Don’t you wish you could buy some of these beauties, instead of the plain potatoes grown for the mass market?

If you look closely, you’ll see versions that look similar to what we can buy today. What we can buy is based on which varieties:

  • Produce the highest yields
  • Are the hardiest
  • Appeal most to consumers (much as we’d love them, many people don’t want to buy those curled or knobby potatoes)
  •  
    THE HISTORY OF POTATOES

    Wild potatoes are indigenous to the Andes Mountains in Peru, and were cultivated by the Incas.

     
    The name is said to originate from the Spanish patata, a combination of batata, the sweet potato, and papa, a word for potato from the Inca language, Quechua.
    The Spanish conquered Peru around 1530 and brought potatoes back to Spain. News traveled fast (or what passed as “fast” in the centuries prior to the telegraph), and potatoes reached the rest of Western Europe relatively quickly.

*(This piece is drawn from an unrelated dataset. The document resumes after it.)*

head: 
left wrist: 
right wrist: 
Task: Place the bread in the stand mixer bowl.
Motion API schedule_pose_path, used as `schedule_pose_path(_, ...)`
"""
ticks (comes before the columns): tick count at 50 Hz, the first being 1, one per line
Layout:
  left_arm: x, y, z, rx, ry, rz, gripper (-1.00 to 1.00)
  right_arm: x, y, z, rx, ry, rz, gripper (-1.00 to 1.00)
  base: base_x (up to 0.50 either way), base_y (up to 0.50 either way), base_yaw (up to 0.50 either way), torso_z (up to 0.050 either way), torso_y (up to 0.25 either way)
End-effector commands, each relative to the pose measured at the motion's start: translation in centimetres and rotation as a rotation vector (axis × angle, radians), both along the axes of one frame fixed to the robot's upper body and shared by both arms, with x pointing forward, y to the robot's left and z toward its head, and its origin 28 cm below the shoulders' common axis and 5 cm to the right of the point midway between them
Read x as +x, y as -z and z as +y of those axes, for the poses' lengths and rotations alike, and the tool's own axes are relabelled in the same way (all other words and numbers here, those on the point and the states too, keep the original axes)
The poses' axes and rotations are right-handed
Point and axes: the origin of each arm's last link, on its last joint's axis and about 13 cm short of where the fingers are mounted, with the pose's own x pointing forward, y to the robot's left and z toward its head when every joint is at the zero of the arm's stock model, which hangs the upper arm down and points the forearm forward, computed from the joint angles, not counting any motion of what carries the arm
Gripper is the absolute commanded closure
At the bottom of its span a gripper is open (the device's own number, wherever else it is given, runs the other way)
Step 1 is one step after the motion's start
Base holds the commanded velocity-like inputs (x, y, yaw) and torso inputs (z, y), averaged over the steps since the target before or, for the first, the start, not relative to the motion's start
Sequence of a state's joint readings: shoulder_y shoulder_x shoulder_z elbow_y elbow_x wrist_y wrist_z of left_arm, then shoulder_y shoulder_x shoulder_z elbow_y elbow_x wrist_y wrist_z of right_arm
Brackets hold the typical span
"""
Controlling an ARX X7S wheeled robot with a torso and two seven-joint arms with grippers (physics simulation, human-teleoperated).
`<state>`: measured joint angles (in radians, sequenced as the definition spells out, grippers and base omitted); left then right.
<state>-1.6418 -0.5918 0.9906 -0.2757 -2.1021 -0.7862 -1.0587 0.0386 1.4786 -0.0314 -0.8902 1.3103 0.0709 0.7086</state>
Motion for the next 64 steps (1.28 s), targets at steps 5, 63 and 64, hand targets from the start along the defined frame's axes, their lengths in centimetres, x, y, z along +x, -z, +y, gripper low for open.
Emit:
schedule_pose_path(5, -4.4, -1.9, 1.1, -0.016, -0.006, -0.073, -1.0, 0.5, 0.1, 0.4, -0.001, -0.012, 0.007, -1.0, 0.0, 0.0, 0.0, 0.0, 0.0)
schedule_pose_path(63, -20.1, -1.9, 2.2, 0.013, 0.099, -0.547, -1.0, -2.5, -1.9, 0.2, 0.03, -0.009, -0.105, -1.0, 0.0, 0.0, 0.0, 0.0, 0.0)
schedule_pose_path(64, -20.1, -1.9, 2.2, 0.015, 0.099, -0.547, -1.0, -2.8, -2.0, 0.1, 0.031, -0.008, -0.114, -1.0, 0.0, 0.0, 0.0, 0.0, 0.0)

    However, not everyone was enamored of the potato (or the tomato). They were feared at first, accused of causing leprosy and being poisonous. They were classified as a relative of deadly nightshade, because both contain toxic compounds known as glycoalkaloids, though the levels in domestic potatoes and tomatoes fall far short of being harmful to people.

    Slowly, more countries realized the power of the potato. It could grow in any climate. It thrived in Ireland, so much so that when hit by a potato blight, Phytophthora infestans, three years in a row, more than a million people died of starvation and disease.

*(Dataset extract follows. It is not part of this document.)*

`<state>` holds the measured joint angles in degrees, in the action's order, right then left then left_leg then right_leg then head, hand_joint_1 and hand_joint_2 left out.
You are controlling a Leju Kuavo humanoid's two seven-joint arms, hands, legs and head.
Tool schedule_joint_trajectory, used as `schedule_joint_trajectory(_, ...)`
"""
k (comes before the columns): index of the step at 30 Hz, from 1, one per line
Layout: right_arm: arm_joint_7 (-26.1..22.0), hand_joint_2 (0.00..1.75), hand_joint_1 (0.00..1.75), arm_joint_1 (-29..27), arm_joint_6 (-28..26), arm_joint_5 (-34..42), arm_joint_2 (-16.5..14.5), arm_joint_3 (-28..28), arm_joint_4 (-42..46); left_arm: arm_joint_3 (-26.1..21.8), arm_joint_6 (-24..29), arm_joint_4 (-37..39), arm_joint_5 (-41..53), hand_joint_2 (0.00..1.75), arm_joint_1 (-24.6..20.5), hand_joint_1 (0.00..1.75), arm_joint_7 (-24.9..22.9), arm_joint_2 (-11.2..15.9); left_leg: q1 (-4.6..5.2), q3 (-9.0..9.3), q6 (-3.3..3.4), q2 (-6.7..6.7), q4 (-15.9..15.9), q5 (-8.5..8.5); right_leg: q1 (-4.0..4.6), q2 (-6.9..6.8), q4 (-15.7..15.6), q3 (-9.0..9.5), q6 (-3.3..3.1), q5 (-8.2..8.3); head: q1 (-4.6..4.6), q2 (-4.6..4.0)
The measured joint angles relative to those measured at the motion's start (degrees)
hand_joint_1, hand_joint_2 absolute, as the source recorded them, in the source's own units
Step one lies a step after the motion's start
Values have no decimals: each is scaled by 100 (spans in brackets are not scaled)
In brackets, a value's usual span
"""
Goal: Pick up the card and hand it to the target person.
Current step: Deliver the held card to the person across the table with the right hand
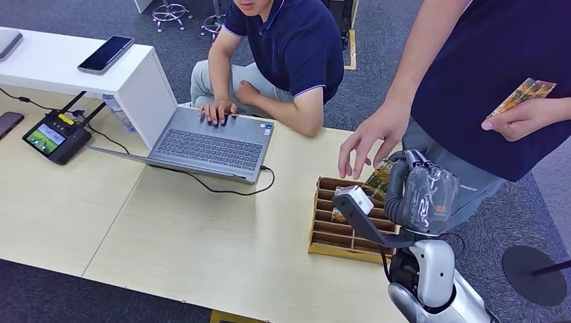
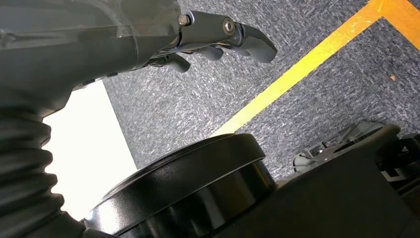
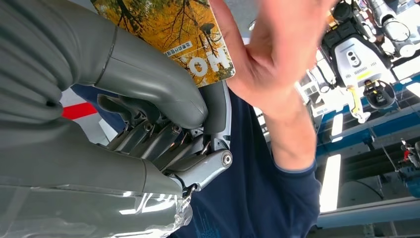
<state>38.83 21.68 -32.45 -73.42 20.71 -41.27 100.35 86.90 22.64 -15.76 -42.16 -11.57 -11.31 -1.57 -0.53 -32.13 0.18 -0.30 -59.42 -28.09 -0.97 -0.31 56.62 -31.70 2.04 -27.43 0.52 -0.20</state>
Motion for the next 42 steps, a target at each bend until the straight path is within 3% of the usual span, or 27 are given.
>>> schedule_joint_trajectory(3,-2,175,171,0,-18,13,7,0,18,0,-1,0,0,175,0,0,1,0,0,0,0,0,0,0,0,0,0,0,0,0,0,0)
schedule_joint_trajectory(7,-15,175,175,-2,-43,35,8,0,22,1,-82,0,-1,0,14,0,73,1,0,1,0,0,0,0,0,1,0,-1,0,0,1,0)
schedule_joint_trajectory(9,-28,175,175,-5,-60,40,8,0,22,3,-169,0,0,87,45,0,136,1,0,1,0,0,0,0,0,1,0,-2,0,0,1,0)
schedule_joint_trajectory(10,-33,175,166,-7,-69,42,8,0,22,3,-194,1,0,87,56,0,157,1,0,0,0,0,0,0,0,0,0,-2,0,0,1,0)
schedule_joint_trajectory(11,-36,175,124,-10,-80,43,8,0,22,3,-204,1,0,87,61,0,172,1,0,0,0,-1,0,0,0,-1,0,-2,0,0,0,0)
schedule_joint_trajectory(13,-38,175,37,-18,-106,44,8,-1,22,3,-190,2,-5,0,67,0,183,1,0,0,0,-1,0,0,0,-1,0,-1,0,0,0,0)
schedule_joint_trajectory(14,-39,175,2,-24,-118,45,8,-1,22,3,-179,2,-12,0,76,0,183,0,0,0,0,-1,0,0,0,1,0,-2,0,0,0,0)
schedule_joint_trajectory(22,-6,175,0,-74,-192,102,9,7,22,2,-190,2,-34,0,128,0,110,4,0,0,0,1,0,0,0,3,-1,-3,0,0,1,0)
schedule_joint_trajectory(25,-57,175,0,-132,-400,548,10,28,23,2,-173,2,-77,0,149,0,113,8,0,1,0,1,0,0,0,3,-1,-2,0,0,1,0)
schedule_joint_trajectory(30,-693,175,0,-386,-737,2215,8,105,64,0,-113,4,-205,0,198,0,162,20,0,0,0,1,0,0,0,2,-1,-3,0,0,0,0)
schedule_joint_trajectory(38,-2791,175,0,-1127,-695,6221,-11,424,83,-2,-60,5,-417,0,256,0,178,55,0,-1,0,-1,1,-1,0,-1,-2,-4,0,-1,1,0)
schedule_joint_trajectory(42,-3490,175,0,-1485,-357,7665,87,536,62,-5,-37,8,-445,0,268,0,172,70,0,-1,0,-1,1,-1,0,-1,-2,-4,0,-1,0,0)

    Potatoes were introduced to America in the 18th century. They were first planted in Idaho in 1836; the state now grows 25% of the nation’s potatoes.

    Idahoan Luther Burbank developed the Russet Burbank potato in 1872, a more disease-resistant version of the Irish russet potato (there have been additional russet developments since).

    And the rest is history—even if modern history is not as colorful as the original created by nature.
     
    CHECK OUT THE DIFFERENT TYPES OF POTATOES IN OUR POTATO GLOSSARY.

      

    Please follow and like us:
    Pin Share




    Comments are closed.

    The Nibble Webzine Of Food Adventures
    RSS
    Follow by Email


    © Copyright 2005-2024 Lifestyle Direct, Inc. All rights reserved. All images are copyrighted to their respective owners.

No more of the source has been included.